Urinary incontinence can affect up to two-thirds of all women, and yet only one in four women with symptoms seek help for their problem, says an article in a recent Canadian Medical Association Journal.


That a staggering number of women suffer in silence does not surprise Herschorn. He says urinary incontinence, from dripping to gushing, is a hidden epidemic in women. A combination of myth and perception stop women from seeking treatment.

Studies have shown that people who have SUI think it's a normal part of aging and that there is no treatment, says Herschorn. Many women are also embarrassed by it and keep their condition hidden.

"It's easier to wear pads or diapers than to complain about it," he says. "But it does impact a person's quality of life."

Urinary incontinence can also affect a woman's health.


Complications include urinary retention and chronic lower urinary tract infection, which can, if left untreated, lead to kidney damage.

There is ample evidence to show that many thousands of women in Canada have SUI. According to Kalbfleisch, SUI affects approximately one-quarter of women between the ages of 18 and 44 and about 40 per cent of women over the age of age 45. A 2001 survey by Mount Sinai Hospital found that 15 per cent of young women who had not yet given birth had SUI. In a third study, the Women's Health Council and York University found that 40 per cent of 1,365 women surveyed had some form of SUI, but less than one third of those women consulted a physician.

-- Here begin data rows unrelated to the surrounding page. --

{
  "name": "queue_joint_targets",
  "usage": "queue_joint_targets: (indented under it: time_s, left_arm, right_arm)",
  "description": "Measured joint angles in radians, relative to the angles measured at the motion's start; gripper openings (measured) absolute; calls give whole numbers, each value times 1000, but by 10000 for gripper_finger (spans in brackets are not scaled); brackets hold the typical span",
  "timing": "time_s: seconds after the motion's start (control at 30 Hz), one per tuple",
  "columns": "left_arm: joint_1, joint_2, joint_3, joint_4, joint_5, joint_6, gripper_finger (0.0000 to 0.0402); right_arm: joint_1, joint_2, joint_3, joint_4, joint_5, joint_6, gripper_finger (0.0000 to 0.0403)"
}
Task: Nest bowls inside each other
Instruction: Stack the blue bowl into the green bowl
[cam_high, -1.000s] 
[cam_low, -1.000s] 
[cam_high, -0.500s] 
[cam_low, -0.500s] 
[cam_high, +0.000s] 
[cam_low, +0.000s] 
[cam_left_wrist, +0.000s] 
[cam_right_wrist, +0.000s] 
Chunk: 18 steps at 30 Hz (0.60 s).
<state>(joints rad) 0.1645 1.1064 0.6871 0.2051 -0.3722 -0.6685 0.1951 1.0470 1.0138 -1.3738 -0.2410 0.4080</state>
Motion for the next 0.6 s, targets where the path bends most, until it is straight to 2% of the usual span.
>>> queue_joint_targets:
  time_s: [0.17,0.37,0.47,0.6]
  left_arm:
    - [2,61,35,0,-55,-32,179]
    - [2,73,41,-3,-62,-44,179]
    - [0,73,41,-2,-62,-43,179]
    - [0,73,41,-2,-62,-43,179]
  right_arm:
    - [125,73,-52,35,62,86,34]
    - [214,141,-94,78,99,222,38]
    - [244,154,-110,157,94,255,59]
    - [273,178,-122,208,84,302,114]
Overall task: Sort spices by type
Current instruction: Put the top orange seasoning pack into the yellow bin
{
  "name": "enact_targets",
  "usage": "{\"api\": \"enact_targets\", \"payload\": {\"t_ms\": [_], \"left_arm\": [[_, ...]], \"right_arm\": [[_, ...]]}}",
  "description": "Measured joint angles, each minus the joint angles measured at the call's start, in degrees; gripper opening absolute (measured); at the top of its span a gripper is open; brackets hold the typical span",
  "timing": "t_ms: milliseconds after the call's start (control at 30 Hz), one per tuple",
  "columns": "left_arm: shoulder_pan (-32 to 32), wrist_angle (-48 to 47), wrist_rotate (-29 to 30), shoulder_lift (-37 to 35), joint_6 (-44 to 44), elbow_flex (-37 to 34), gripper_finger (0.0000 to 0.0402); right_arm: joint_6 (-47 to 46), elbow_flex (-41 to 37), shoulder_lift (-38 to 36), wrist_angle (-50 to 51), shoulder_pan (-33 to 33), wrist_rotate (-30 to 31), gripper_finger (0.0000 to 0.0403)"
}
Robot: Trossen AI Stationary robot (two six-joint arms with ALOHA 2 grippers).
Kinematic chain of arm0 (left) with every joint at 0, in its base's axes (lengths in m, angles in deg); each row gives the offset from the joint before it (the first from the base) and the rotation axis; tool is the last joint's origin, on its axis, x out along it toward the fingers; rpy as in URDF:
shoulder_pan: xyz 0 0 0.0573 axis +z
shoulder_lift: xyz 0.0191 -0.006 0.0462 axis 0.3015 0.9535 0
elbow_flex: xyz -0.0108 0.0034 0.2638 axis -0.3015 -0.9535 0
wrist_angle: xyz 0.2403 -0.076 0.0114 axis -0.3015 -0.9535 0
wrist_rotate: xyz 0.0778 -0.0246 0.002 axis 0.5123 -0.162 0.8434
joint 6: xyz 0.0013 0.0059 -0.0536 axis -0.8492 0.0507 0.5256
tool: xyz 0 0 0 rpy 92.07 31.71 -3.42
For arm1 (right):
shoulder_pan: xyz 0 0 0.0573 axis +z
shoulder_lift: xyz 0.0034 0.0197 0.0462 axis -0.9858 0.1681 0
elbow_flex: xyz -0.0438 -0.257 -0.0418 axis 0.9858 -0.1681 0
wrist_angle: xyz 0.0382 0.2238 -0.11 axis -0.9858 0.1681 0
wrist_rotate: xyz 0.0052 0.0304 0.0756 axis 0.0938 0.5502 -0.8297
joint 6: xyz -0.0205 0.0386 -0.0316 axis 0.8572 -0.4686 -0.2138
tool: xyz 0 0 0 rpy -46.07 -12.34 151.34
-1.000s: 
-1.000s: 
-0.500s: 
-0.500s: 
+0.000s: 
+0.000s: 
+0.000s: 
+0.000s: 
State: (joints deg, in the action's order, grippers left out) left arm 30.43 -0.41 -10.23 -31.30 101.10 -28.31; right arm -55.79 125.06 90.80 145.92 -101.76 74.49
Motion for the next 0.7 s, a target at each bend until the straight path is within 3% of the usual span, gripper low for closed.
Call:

Herschorn is adamant that women do not have to suffer from urine drips, leaks or gushes, especially since less invasive treatment options are now available.

The TVT, first developed in the 1990s, is the least invasive surgical intervention for SUI. The tape system is generally made of a synthetic mesh that is inserted under the urethra to support and stabilize it during exertion, which stops urine from leaking.

Treatment with the TVT Secur can be done as outpatient surgery, usually under local anesthetic, and only requires several small incisions in the vagina. It's reported to cause less pain, with the woman usually able to return to work and normal activity after 48 hours.


The goal of the eight-page review article in the Nov. 7 issue of the Canadian Medical Association Journal is to inform family doctors about female urinary incontinence and to heighten awareness of the condition.

Most Ontario hospitals have a cap on the number of procedures they can perform to treat SUI. In British Columbia, however, women can pay for treatment -- a TVT Secur device costs around $600 -- at private surgical centres.